Gepubliceerd op 01-12-2020

dennescheerder

betekenis & definitie

(Tomicus piniperda), insekt uit de famiüe bastkevers (Scolytidae) met een lengte van 3,5-4,5 mm. De imago is donkerbruin-zwart gekleurd, de larve is wit en heeft een bruine kop.

Dennescheerders komen in België en Nederland voor in bossen met dennebomen (Pinussoorten), die hun voedselplanten zijn. De kevers komen in het vroege voorjaar te voorschijn en knagen dan onder de bast van kwijnende bomen rechte verticale gangen met nisjes in de wanden.

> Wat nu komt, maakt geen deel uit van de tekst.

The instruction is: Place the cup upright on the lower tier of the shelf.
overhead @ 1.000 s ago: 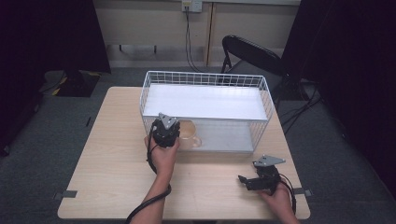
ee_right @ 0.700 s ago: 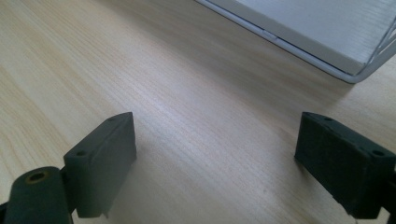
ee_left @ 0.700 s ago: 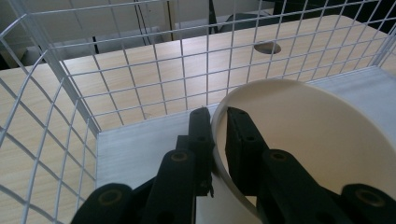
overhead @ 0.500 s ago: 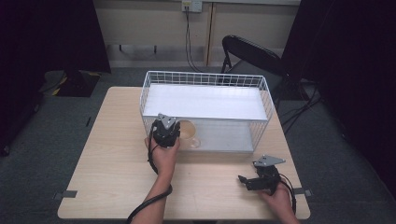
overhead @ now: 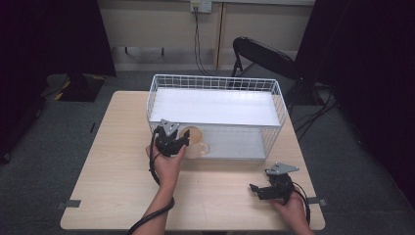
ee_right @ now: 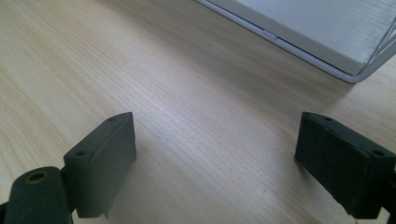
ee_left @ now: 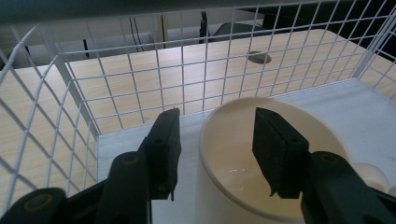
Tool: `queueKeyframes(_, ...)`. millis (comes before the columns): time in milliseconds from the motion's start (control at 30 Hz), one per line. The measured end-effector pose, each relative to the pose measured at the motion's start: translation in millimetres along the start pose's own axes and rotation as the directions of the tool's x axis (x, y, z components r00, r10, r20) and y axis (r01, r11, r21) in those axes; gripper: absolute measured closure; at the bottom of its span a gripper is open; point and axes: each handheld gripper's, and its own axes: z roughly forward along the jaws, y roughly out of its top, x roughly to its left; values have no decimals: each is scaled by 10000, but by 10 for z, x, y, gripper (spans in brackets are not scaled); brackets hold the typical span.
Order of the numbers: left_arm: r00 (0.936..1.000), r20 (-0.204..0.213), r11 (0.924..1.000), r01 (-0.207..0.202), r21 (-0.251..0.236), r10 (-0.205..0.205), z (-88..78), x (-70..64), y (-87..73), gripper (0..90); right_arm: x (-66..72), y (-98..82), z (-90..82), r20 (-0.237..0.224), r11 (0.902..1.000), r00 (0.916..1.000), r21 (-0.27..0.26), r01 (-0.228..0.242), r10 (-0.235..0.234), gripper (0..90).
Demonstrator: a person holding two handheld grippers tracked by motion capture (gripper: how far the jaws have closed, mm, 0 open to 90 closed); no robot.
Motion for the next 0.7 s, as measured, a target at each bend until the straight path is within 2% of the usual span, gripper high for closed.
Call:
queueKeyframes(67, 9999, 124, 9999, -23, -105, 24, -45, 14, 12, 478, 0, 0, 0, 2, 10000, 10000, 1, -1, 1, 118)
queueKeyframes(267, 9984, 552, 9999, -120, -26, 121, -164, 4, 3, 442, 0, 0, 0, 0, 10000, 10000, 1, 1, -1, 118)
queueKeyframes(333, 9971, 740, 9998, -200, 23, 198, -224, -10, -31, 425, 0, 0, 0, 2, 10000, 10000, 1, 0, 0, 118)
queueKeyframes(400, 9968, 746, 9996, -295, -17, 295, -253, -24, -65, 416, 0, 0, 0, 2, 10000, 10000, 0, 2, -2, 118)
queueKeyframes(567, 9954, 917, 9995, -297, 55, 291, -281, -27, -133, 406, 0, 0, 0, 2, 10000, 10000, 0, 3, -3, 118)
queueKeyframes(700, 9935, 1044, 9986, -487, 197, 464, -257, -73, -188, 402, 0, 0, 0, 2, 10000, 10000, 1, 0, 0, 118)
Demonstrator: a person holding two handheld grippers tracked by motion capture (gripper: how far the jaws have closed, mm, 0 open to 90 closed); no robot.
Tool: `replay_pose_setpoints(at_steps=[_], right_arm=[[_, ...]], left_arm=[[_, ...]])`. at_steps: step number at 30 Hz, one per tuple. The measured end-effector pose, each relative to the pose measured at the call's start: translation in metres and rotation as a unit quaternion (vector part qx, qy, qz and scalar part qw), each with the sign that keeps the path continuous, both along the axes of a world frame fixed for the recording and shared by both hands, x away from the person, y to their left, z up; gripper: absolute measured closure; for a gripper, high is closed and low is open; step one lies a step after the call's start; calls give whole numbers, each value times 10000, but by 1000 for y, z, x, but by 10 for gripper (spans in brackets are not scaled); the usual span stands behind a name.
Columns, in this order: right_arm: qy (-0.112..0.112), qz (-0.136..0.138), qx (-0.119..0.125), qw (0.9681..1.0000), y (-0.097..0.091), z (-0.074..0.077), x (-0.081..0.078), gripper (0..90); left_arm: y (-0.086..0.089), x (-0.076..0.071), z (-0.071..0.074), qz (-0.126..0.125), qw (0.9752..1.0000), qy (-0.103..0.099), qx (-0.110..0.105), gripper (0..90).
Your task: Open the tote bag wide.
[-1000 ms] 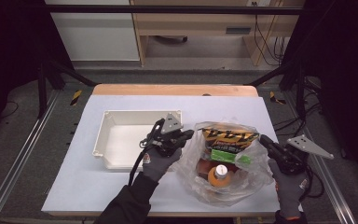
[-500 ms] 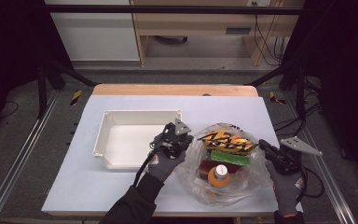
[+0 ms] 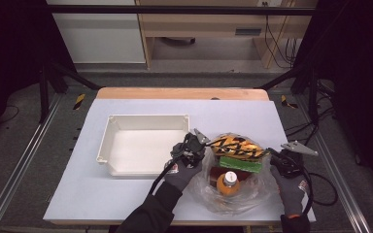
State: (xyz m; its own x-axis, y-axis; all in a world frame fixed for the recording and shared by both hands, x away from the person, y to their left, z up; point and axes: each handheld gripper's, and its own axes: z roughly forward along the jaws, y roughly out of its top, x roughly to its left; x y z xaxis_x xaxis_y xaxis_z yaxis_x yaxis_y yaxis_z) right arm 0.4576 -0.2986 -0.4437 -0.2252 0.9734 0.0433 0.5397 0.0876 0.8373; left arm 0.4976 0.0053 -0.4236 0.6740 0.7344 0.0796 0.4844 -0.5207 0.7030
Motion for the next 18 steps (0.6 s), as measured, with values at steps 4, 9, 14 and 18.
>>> replay_pose_setpoints(at_steps=[4,9,14,18], right_arm=[[244,-39,96,9996,-2,-5,1,762],[-73,-21,311,9995,-9,5,-11,627],[-879,50,415,9953,-22,32,-44,437],[-1193,208,365,9920,-19,52,-69,402]], left_arm=[[5,-2,2,6,9998,11,-207,839],[25,-16,11,-109,9975,-108,-691,688],[61,-44,31,-254,9923,-417,-1141,582],[78,-65,39,-402,9895,-557,-1269,557]])
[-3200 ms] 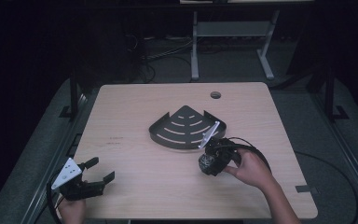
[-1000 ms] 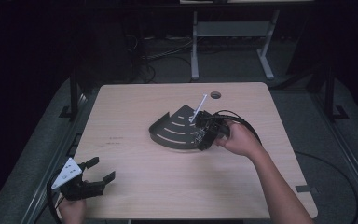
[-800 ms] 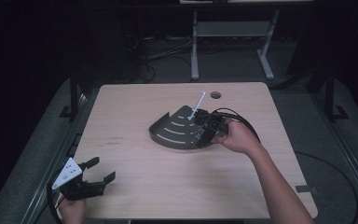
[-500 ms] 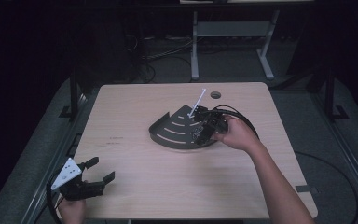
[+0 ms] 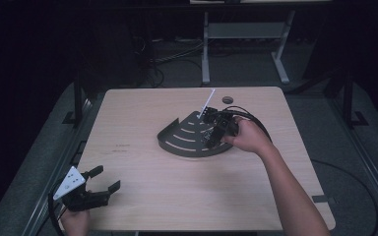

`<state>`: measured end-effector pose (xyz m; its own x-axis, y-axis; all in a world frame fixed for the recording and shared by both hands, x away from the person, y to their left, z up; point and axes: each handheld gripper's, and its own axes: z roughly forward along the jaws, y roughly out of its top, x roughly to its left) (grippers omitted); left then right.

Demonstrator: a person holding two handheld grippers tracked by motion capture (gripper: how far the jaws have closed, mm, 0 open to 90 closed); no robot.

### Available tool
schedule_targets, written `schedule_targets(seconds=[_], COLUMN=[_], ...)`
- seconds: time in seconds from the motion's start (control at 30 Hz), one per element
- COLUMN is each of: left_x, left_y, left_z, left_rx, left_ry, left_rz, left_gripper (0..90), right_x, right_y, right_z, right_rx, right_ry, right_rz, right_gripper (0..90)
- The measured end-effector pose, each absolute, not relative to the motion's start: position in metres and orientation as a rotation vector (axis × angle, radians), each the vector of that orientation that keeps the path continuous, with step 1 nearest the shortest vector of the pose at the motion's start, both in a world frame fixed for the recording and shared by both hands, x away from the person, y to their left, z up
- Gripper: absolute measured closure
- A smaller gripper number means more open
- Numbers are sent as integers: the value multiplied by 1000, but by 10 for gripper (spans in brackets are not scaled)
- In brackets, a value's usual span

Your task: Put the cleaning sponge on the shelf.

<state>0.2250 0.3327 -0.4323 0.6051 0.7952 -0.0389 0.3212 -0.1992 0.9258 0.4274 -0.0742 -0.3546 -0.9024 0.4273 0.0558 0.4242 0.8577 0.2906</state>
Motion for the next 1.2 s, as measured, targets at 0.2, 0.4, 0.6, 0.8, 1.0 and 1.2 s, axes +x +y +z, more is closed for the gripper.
schedule_targets(seconds=[0.2, 0.4, 0.6, 0.8, 1.0, 1.2], left_x=[224, 225, 225, 225, 225, 225], left_y=[332, 333, 334, 334, 334, 335], left_z=[-431, -432, -432, -432, -432, -432], left_rx=[1784, 1784, 1781, 1779, 1778, 1780], left_ry=[911, 916, 914, 914, 913, 912], left_rz=[573, 570, 567, 567, 570, 571], left_gripper=[137, 137, 137, 137, 137, 137], right_x=[434, 441, 449, 453, 457, 459], right_y=[-68, -65, -59, -56, -55, -56], right_z=[-355, -355, -356, -361, -368, -370], right_rx=[677, 694, 698, 710, 731, 754], right_ry=[3019, 3022, 3014, 3009, 3005, 3000], right_rz=[441, 461, 436, 439, 404, 405], right_gripper=[297, 297, 297, 297, 296, 297])
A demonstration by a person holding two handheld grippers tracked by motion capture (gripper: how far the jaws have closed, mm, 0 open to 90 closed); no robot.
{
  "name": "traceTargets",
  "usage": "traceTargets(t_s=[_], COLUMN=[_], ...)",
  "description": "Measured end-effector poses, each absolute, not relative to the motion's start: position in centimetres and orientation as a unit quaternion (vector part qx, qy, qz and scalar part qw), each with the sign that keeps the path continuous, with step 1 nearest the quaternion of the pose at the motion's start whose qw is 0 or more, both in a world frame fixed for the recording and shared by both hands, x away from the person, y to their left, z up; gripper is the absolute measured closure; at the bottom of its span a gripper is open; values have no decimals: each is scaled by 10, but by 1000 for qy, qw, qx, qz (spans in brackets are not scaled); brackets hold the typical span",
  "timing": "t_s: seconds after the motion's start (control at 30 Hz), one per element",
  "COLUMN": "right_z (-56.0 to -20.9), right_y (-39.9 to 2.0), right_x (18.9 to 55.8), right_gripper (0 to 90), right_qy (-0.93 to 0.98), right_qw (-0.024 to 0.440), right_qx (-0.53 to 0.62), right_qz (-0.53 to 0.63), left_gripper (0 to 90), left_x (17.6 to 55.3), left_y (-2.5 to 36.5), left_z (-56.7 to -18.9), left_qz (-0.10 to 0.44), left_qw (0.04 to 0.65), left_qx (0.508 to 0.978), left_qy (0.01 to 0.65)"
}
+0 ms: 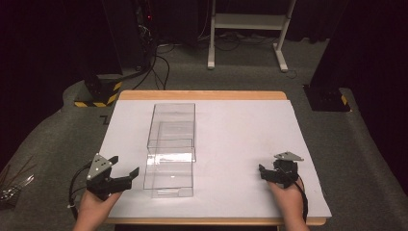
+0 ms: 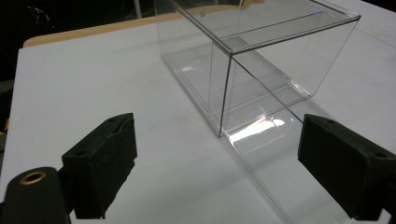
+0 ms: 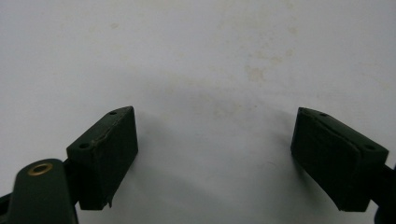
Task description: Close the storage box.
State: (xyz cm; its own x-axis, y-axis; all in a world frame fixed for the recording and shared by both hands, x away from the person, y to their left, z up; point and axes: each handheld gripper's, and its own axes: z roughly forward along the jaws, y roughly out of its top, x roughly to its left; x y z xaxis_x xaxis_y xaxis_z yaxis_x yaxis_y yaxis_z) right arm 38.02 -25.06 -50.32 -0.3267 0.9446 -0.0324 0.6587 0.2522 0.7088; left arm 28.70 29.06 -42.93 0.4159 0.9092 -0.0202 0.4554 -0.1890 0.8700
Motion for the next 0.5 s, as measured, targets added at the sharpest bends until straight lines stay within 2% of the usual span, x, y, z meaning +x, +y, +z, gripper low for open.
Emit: traceTargets(t_s=[0.17, 0.5], right_z=[-503, -503], right_y=[-251, -251], right_x=[380, 380], right_gripper=[147, 147], right_qy=[755, 756], right_qw=[235, 235], right_qx=[531, 530], right_qz=[304, 304], left_gripper=[122, 122], left_x=[287, 273], left_y=[281, 269], left_z=[-425, -424], left_qz=[267, 247], left_qw=[426, 460], left_qx=[734, 725], left_qy=[456, 449])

In elk nisje wordt een ei gelegd. De larven knagen elk loodrecht op de hoofdgang in het hout een zijgang, die steeds wijder wordt naarmate de larve groeit. Wanneer de larve een bepaalde grootte heeft bereikt, verpopt zij zich. Uit de pop komt een volwassen kevertje, dat zich door de bast naar buiten vreet.

De eerste generatie komt eind mei te voorschijn. De dieren die eieren hebben gelegd brengen hun conditie weer op peil door een takje van het vorig jaar uit te vreten. Daarna gaan ze weer eieren leggen. De jonge kevers hollen jonge loten uit. Bij grote aantallen kevers worden zoveel dennetakjes uitgehold, dat de boomkroon aangetast wordt. De aangroei van de bomen kan dan met 25 % achterblijven, vergeleken met niet-aangetaste dennen.

Gezonde dennebomen worden niet echt aangetast, doordat de knaaggaatjes snel vol hars raken. Men bestrijdt de dennescheerder door dode en kwijnende bomen tijdig uit het bos te halen. Verder laat men in het najaar per ha enkele gevelde bomen liggen, die dan kevers aanlokken. Tussen half april en half mei worden deze dan geschild, waardoor de larven sterven. Verder heeft het Bosschap voor Nederland een verordening uitgevaardigd die erop neerkomt dat het in alle dennenbossen verboden is tussen 15 mei—15 aug. geveld hout te hebben liggen (al of niet gestapeld), tenzij het geschild is, in het water ligt of een diameter kleiner dan 7 cm heeft. Ontheffing is mogelijk wanneer men ’s zomers wil kappen, maar dan moet het hout binnen zes weken geschild of afgevoerd worden.